Concerned over the virtual washout of Parliament proceedings, Rajya Sabha Chairman Venkaiah Naidu today urged MPs not to further erode “the quality of polity” and make a fresh beginning by conducting themselves in a more dignified manner.
Naidu also pointed out that the representation of women in the Upper House was “very low” despite the passage of the Women Reservation Bill in 2010 and hoped all political parties would accord priority to this.
Naidu’s comments came in the backdrop of the second leg of the Budget session, which began on March 5, having failed to transact any substantial business in both the Houses of Parliament. The Upper House was only able to pass the Payment of Gratuity (Amendment) Bill 2017, while the Lok Sabha has cleared the Finance Bill 2018.
Addressing around 60 retiring members of the Upper House, he said “I have had the Honour of being the Chair for last three sessions.
“During this short span of time, I have had mixed emotions. …In this session, on several occasions, I appealed to parties, their leaders to ensure the smooth functioning of the House. I must confess that I am deeply perturbed the way we have been conducting ourselves.”
One one hand, Naidu said he has witnessed very high quality of debate on several occasions, while on the other hand, “I am filled with sadness at the disorder, indiscipline and inappropriate conduct in the House.”
He urged the parliamentarians not to “further erode the quality of our polity”.
“Whatever has happened, has happened. Let us make a new beginning and see to it that we conduct ourselves in a more dignified manner and live up to the expectations of the Constitution’s framers and people of the country,” he said.
Making an emotional appeal, the Chairman urged members to conduct themselves with dignity as he recounted the sacrifices of soldiers, who were posthumously honoured with the Shaurya Chakra by the President yesterday for sacrificing their lives for the nation.
“The adverse weather conditions and the situation in which they were stationed and the way they fought the enemy to protect the unity and integrity of the country is really … you cannot measure it by words. And I was reminded of what is happening in the House. I don’t want to say anything more than that,” he said in an emotional tone.
Stating that this reference should not become part of political tactic and the House become theatre of politics, he said, “In democracy, there is agreement and disagreement. I agree to disagree, there is nothing wrong in it. But there is a way. I would like to see a more constructive engagement on public issues in future.”
Naidu said the Upper House is supposed to be a model for others and hence, “let us leave a legacy of ideas”.

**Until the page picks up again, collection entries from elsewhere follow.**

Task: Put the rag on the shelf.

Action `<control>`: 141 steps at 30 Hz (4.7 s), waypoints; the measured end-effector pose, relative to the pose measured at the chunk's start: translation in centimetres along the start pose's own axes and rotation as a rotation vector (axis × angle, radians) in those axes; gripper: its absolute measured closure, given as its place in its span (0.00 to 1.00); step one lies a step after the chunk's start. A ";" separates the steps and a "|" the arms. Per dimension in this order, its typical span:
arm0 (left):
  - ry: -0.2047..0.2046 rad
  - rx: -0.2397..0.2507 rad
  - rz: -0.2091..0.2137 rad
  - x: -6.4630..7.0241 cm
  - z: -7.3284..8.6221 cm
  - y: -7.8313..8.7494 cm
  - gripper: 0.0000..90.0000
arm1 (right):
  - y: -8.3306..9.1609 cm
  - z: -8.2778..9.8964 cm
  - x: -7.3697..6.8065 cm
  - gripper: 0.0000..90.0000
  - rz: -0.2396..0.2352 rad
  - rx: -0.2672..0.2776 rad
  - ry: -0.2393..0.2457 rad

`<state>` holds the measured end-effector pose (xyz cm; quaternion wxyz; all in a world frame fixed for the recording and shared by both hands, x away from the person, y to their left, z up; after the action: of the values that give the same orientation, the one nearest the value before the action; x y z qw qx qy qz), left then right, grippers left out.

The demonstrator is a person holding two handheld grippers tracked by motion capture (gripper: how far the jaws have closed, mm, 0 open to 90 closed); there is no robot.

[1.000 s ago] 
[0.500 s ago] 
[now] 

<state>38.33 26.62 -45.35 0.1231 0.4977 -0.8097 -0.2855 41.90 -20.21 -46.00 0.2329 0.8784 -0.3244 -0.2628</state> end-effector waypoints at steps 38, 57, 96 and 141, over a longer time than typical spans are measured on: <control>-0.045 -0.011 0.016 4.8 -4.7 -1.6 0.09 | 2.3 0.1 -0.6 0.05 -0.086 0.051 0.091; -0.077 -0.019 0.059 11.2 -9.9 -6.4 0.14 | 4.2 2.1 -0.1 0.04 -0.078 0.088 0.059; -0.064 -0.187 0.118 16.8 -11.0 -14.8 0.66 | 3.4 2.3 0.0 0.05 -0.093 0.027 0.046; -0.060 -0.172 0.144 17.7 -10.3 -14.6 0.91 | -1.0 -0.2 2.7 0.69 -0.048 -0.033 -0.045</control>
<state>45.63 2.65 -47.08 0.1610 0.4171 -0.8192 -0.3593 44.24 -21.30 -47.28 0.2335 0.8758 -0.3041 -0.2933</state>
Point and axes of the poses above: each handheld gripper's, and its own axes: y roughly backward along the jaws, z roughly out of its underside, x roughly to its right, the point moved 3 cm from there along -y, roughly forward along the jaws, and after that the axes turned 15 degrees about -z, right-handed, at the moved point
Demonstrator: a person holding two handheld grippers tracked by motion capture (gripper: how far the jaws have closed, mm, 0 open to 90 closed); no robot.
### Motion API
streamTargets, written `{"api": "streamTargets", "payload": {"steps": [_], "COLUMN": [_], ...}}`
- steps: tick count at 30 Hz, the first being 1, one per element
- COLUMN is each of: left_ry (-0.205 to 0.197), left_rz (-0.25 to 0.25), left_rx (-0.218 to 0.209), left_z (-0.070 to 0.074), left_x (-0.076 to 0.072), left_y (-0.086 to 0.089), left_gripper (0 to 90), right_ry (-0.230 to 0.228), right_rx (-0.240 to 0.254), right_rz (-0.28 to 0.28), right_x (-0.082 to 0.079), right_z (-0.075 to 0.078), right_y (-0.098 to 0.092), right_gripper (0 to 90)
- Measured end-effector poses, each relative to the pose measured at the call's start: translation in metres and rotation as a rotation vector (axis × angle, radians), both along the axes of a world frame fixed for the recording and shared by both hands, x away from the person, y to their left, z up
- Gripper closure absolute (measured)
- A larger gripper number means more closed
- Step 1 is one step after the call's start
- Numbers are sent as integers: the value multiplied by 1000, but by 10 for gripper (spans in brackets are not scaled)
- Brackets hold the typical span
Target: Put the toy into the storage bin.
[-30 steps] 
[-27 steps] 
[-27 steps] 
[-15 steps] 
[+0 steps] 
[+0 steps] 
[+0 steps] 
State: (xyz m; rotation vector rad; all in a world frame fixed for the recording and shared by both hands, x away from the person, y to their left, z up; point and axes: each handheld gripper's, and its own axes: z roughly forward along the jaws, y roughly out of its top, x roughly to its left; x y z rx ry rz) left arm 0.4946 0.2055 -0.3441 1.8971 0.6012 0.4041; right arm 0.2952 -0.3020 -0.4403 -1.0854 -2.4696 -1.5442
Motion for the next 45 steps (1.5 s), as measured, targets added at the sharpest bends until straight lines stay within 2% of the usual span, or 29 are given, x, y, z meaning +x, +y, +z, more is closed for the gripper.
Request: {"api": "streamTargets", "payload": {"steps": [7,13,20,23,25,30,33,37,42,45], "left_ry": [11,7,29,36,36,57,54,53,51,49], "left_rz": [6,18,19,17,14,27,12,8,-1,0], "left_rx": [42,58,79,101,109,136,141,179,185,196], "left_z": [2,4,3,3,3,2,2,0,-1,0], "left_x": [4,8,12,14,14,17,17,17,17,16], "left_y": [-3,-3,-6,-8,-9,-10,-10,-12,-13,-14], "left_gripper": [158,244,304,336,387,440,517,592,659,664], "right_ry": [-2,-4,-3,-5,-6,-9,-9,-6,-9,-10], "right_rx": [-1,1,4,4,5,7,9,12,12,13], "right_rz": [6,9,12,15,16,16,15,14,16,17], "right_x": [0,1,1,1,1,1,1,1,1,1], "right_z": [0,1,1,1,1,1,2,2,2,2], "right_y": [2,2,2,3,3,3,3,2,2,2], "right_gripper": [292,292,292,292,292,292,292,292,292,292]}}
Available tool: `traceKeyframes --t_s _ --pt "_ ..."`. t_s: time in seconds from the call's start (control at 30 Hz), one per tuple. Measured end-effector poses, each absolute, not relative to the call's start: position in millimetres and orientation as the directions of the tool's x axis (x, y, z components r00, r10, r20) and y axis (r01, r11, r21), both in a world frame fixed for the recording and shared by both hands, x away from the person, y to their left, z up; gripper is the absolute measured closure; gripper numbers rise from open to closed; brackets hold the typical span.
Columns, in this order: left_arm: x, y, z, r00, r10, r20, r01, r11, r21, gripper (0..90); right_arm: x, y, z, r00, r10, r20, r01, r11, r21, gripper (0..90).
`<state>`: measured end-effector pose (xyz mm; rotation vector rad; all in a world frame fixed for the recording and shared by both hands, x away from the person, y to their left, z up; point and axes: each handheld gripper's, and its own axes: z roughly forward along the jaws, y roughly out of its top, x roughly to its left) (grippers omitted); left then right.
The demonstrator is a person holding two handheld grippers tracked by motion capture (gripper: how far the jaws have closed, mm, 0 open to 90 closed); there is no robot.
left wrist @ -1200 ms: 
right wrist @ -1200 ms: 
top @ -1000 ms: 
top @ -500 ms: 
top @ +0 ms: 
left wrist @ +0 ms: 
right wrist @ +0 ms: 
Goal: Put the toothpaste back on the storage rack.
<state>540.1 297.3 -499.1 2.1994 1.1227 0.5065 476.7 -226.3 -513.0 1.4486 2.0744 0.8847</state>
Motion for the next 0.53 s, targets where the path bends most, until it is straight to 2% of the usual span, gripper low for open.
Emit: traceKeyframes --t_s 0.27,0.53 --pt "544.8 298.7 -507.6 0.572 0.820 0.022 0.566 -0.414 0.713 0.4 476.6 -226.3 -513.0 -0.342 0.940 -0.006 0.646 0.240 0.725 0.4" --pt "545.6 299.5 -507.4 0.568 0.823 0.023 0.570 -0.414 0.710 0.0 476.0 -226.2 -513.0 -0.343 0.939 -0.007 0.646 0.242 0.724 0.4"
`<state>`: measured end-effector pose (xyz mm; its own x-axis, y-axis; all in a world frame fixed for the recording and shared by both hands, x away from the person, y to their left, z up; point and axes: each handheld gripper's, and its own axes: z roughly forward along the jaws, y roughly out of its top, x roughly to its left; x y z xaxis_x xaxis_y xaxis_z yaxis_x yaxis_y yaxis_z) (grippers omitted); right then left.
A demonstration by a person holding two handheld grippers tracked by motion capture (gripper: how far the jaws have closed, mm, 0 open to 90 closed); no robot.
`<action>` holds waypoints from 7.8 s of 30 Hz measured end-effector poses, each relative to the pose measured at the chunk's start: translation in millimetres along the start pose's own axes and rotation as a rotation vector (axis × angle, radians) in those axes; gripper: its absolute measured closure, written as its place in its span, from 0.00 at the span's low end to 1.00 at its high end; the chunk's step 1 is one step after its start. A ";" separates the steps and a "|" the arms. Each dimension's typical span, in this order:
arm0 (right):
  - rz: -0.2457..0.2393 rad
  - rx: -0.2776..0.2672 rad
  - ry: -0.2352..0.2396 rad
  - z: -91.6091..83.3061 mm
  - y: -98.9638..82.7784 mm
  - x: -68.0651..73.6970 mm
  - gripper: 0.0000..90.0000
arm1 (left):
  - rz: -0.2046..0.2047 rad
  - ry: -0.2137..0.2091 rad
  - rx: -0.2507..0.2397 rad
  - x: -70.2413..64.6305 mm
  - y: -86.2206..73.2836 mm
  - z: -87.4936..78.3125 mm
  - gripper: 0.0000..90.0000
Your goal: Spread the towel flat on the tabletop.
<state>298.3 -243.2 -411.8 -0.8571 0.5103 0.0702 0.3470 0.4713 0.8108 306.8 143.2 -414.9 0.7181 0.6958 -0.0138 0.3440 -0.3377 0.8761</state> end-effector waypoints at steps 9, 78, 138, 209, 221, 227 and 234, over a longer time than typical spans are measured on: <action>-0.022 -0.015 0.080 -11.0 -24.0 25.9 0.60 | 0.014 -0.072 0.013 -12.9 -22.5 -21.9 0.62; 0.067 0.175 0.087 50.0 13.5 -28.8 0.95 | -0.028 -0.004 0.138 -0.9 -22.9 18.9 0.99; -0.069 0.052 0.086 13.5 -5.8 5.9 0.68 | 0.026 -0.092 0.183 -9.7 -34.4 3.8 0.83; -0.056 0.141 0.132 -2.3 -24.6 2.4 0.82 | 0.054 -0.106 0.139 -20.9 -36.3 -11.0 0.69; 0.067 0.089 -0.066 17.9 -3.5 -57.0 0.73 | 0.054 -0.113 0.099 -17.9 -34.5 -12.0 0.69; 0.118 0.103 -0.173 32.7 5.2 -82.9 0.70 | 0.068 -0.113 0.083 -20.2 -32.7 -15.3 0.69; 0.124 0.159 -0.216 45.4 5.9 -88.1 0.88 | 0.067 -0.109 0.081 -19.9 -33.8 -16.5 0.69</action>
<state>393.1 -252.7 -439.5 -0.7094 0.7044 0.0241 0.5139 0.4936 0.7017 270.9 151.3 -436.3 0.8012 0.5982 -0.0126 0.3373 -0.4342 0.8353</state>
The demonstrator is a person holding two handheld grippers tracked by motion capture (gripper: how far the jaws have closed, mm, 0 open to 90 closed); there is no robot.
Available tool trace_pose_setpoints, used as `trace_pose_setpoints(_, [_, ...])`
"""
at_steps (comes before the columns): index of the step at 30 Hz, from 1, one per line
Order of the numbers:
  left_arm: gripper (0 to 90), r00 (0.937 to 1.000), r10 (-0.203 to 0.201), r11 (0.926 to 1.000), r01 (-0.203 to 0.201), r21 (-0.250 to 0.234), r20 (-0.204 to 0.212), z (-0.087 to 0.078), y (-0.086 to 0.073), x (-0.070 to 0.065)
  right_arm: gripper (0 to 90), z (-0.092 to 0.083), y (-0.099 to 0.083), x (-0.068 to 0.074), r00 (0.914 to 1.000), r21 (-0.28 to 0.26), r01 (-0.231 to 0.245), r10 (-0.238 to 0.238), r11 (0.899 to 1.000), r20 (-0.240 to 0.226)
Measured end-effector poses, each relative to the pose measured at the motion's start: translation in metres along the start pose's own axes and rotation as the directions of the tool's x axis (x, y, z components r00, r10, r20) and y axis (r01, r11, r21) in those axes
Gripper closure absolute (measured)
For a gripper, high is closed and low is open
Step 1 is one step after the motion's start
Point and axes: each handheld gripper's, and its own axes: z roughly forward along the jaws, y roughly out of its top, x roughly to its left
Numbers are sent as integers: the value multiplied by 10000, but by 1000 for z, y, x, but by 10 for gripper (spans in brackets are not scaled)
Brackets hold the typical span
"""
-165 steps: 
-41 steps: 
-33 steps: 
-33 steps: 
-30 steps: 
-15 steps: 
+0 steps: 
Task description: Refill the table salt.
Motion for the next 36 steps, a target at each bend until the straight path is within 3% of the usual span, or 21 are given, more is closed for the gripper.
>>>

“All parties are equal to me as chairman. I appeal to you let’s conduct the House in more digified manner and take the country forward and take the House forward,” he added.
Expressing concern over very low representation of women in the Rajya Sabha, the Chairman said: “It is a matter of concern that despite the stellar contribution made by many women members, they still constitute only 11.7 per cent of total membership of this House.”
Six women members are retiring this year. Two of them are returning to the House and three new women members would be added. As against this, in the 2016 elections, 10 women members had retired while three women members got elected, he said.
“It is ironical that even though the Rajya Sabha is proud that it has passed the Women’s Reservation Bill way back in 2010 seeking better representation of women, still there is very low representation of women in this House,” Naidu said.
While appreciating the valuable contribution and services rendered by women members, the Chairman said all political parties need to accord priority to provide adequate representation to women in Parliament and state assemblies.
Wishing good health to the retiring members, Naidu took the names of many stalwarts including Deputy Chairman P J Kurien and nominated members Rekha, Anu Agha, Sachin Tendulkar and K Parasaran while appreciating their contribution.
“Those members who are leaving us, I would like to mention that the farewell from Rajya Sabha should be viewed as an opportunity to promote welfare of people and not as retirement from public life. You are getting retired, not tired. Once we are in public life, in my view, there is no retirement at all,’ he said.
He also mentioned that some retiring members would be remembered for raising points of order, some for their interventions and making good and valid points, while some for giving some lighter moments. “All these are part of democracy. I don’t have any ill will against anybody.”
Around 60 members from 17 states, including 4 nominated members, are retiring over the next few weeks.